During my KWF year, we had a seminar with Richard Pound, an IOC bigwig and head of the World Anti-Doping Agency. We had lots of guests that night, mostly people from the university’s athletic community. He spoke about the upcoming Olympics and drug testing, and it was all very interesting. The discussion period skated off into sports in general, and kids and sports, and I said something like, “You know, I’d like my daughter to play sports, to get the good things out of it. The physical fitness, the leadership–”
I was interrupted by the coach of a major women’s sport at the U. “Excuse me,” she said, “but I haven’t seen a leader on my teams in more than 10 years.” She went on to explain: Today’s collegiate athlete was yesterday’s child athlete, and child athletics is, overwhelmingly, the parents’ game. When the coach was a child, she went on, you played sports by getting your ball and going around the neighborhood, knocking on doors and getting a team together. You made your own rules, decided whether the manhole cover was home base or out of bounds, and played together. You learned arbitration skills by being your own referees, leadership by being your own coaches. Organized competitions didn’t come until junior high.
“Today,” she went on, “my players have been dragged around by their parents starting in kindergarten. They’re very docile, but I have to tell them everything. When to warm up, when to cool down, when to get a drink of water, what uniform to wear. If I don’t, they just stand there. They have no idea how to take the initiative.”
When Kate was 5, I enrolled her in a summer soccer league. She seemed to enjoy it for a while, but when the novelty wore off, it was just drudgery. She liked to go to games because of the concession stand and her friends, but her attention wasn’t there. And who could blame her? It’s fun to run around kicking a ball with your friends. It’s no fun to play organized soccer, on a schedule, in blistering heat, when you’re 5. I decided not to enroll her for the fall season, and to let her tell me what — and whether — she wanted to play.
So far, we’re still in the run-through-the-sprinkler-and-ride-bikes phase. Fine with me.
Last summer, when I was editing sports copy, I handled a story about knee injuries in young women athletes. Apparently ACL tears are routine in high school now, and this is invariably chalked up to female anatomy — wider hips mean more stress on the knee’s lateral flexing. Female athletes past puberty, especially those in sports like soccer or basketball, must work out with weights to strengthen their quadriceps and hamstrings if they want to avoid ACL injuries.
I tried to think back to my own high school, which was no slouch in the girls-athletics department, and how many girls I remember going around on crutches. Can’t think of any, but my memory could be faulty.
Also last summer, when I was watching ESPN as part of my continuing education, I saw a piece on Tommy John surgery in players barely out of Little League. Tommy John surgery is named for the pitcher who first had the reconstructive elbow procedure — while he was a major leaguer. Pitchers whose voices were still changing said, “I’ll just have Tommy John if I have a problem.”
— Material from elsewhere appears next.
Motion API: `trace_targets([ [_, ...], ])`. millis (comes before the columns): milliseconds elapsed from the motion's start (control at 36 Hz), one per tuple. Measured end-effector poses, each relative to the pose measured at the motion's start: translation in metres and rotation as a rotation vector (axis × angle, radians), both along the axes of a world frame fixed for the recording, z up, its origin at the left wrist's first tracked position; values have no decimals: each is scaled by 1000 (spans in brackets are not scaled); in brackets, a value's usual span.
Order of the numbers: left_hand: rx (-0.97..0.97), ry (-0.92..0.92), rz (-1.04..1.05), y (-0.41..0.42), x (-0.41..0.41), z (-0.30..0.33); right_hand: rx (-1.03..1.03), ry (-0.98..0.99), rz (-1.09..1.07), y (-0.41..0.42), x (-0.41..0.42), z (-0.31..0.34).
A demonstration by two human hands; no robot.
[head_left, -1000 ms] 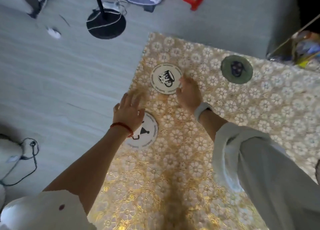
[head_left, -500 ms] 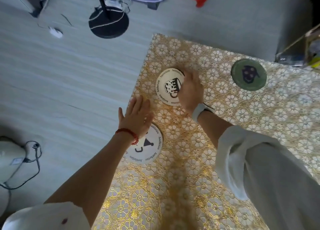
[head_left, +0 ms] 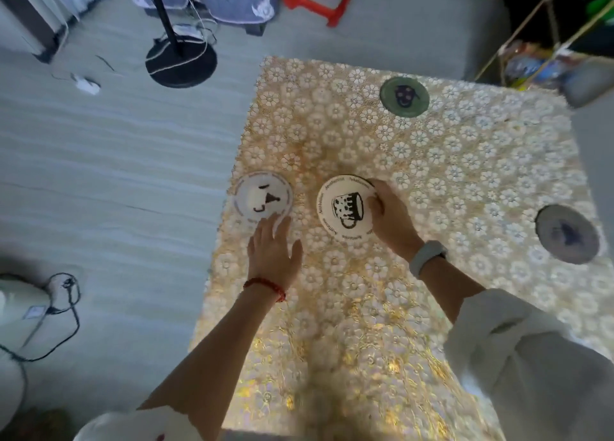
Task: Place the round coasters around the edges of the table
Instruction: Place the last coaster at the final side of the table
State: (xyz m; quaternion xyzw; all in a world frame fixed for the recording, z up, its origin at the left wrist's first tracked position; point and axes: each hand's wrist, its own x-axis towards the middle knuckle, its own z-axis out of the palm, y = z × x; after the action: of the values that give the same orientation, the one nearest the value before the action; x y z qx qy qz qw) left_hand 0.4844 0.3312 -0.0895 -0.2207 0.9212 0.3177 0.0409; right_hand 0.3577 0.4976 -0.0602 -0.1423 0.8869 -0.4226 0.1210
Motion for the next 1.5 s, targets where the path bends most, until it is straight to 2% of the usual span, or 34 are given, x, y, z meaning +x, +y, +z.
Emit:
trace_targets([
  [167,66,-54,-47,54,97,1,-37,-138,-78,69,89,9],
  [278,80,-132,-90,85,150,-4,25,-191,-23,113,132,3],
  [417,25,-213,-170,127,184,-12,269,-327,148,154,158,-3],
  [472,-5,-228,-207,143,186,-16,327,-323,232,164,164,-5],
  [556,-44,-239,-257,166,183,-23,498,-127,306,172,170,-15],
  [611,-70,-244,-274,179,177,-29,597,-85,285,176,171,-24],
  [806,-56,-244,-267,199,158,-44,455,10,100,208,194,-33],
  [972,-176,-288,-416,185,149,-53,578,21,223,239,221,-48],
  [1083,-195,-308,-481,181,139,-50,580,-20,254,238,220,-51],
  [1500,-175,-242,-473,184,151,-46,682,-43,302,232,224,-58],
])
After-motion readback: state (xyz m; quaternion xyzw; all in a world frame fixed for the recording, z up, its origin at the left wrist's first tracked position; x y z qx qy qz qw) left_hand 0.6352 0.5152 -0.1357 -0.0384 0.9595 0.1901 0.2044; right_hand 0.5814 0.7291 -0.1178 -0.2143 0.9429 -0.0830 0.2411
Now comes this New York Times piece today, on young athletes falling apart the way old athletes do — with injuries that only come from overuse. A sample passage:
In his office in Birmingham, Ala., Dr. Andrews hands the parents of new patients a piece of chalk and points to a blackboard in the corner.
“I say, ‘Write down when your child started playing his sport, how many teams he’s played for, what camps he went to, for how many years, what private instructors he’s seen, what championships he won, what his stats were, all that stuff,’ ” Dr. Andrews said. “Then I walk out of the room. I come back in and they’ve filled up the blackboard. They’re proud.
“And I say, ‘You all know why he’s here seeing me?’ And I point to the blackboard. That’s when the light bulb goes off.”
I think about what I’ve been reading about getting into good colleges, which used to reward what’s called “well-balanced” kids — smart, plays a sport or three and volunteers at the soup kitchen. Now, top schools want the “well-imbalanced” kid — smart enough, but an Olympic swimmer, and forget about volunteering, because you don’t have time when you’re an Olympic swimmer.
Overuse injuries, the NYT article points out, are not just because of too much time playing, but too much time playing just one sport, instead of running around with your friends playing soccer, football and baseball, all in one day.
Being “well-imbalanced,” that is — the Tiger Woods effect. All the chips on soccer, or basketball, or whatever.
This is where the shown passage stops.